→ **THE PROBLEM**:
Below are lines of data; restate word for word those running from the line containing "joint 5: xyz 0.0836" to the line containing "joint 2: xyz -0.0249", inclusive, and no others.

------------------------------------------------------------------------

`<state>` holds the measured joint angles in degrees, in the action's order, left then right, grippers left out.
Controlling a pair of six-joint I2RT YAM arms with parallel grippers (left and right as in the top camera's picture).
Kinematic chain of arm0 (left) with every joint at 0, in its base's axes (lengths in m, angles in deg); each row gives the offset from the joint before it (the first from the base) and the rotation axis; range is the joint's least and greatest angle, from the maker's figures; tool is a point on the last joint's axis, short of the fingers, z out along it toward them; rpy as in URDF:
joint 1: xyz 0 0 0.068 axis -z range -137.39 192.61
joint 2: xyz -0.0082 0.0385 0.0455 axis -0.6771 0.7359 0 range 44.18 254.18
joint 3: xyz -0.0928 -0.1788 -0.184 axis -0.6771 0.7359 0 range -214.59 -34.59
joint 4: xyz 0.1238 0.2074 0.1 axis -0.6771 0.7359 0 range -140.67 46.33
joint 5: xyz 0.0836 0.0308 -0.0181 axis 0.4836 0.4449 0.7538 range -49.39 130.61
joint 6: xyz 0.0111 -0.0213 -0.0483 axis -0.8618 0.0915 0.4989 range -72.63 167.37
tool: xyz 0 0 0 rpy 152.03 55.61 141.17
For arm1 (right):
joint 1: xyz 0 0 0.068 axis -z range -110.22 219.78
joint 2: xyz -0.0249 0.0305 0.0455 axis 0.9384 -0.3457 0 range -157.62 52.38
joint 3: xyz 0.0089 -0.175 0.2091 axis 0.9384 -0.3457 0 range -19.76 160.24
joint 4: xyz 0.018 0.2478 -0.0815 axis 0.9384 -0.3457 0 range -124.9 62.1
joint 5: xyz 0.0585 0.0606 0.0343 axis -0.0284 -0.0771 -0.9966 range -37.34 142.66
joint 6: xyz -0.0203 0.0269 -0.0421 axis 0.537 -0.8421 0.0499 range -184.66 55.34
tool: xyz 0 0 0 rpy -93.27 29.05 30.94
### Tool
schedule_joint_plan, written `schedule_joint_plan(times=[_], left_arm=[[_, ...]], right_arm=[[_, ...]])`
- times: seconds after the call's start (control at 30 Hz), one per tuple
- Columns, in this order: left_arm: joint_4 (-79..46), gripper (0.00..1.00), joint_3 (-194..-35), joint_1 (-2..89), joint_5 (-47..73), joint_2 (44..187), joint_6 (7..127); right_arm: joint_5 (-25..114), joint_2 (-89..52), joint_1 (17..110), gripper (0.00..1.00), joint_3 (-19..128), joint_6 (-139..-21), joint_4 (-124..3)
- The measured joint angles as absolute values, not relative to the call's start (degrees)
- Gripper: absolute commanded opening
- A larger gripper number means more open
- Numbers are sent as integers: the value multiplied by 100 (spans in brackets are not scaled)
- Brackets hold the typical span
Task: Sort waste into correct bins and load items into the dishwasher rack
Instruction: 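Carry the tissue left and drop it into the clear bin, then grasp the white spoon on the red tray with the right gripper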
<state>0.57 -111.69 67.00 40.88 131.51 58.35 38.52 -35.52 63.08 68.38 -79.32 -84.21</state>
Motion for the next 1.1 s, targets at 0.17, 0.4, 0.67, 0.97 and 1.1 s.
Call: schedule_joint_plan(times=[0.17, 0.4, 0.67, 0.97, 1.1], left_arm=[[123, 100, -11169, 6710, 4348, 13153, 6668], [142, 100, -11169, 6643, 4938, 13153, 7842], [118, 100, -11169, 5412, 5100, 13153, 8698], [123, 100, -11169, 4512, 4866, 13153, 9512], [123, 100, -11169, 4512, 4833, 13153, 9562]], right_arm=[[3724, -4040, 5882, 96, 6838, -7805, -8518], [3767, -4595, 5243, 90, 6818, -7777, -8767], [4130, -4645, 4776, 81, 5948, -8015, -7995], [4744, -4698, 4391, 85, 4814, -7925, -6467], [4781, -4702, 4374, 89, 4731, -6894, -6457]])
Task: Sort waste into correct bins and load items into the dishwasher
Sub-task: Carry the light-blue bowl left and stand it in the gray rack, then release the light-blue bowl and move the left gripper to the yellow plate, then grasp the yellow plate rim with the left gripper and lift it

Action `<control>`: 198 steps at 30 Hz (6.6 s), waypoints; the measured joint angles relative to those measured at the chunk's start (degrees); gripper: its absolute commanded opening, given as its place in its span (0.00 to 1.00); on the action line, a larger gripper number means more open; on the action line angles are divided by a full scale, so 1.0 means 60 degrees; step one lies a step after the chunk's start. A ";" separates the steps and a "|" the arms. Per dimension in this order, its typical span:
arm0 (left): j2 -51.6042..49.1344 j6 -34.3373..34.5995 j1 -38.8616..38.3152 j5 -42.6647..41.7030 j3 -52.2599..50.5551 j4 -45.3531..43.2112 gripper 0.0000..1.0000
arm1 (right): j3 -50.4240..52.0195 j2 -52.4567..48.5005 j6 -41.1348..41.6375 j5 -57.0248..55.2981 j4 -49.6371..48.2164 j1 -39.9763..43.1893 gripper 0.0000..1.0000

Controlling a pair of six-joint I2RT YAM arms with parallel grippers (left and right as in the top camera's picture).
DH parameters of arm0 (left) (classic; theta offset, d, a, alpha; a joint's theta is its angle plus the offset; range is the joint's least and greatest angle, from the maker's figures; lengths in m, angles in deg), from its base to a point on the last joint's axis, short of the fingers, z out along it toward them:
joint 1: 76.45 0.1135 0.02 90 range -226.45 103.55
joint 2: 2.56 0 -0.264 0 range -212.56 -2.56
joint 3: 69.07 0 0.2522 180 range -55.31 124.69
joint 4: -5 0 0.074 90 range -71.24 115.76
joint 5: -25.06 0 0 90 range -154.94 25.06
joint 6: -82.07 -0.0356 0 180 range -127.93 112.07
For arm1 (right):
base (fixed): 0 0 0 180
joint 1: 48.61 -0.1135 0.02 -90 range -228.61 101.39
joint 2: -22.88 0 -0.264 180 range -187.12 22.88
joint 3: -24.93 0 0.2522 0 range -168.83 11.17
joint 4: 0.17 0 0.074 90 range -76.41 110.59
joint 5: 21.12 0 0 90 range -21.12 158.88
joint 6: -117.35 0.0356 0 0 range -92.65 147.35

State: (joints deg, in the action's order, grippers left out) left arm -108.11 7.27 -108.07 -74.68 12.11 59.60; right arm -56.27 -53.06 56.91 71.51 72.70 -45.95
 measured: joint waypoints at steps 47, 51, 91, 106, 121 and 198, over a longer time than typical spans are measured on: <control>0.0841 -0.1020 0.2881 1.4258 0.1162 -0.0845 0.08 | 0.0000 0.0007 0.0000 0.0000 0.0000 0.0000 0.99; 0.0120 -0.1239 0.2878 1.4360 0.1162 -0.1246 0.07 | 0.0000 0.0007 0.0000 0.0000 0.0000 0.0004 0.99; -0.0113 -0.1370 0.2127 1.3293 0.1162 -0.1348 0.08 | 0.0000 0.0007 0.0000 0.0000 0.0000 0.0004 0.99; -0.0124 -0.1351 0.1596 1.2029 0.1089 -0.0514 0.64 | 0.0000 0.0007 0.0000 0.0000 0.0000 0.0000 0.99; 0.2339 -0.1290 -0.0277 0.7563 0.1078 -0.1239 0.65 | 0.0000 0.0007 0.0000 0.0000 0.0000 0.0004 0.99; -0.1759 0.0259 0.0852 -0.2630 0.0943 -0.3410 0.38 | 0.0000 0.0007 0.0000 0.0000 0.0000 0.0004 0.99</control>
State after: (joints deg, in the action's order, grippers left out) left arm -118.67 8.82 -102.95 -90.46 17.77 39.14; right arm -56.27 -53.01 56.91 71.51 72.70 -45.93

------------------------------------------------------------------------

→ **ANSWER**:
joint 5: xyz 0.0836 0.0308 -0.0181 axis 0.4836 0.4449 0.7538 range -49.39 130.61
joint 6: xyz 0.0111 -0.0213 -0.0483 axis -0.8618 0.0915 0.4989 range -72.63 167.37
tool: xyz 0 0 0 rpy 152.03 55.61 141.17
For arm1 (right):
joint 1: xyz 0 0 0.068 axis -z range -110.22 219.78
joint 2: xyz -0.0249 0.0305 0.0455 axis 0.9384 -0.3457 0 range -157.62 52.38

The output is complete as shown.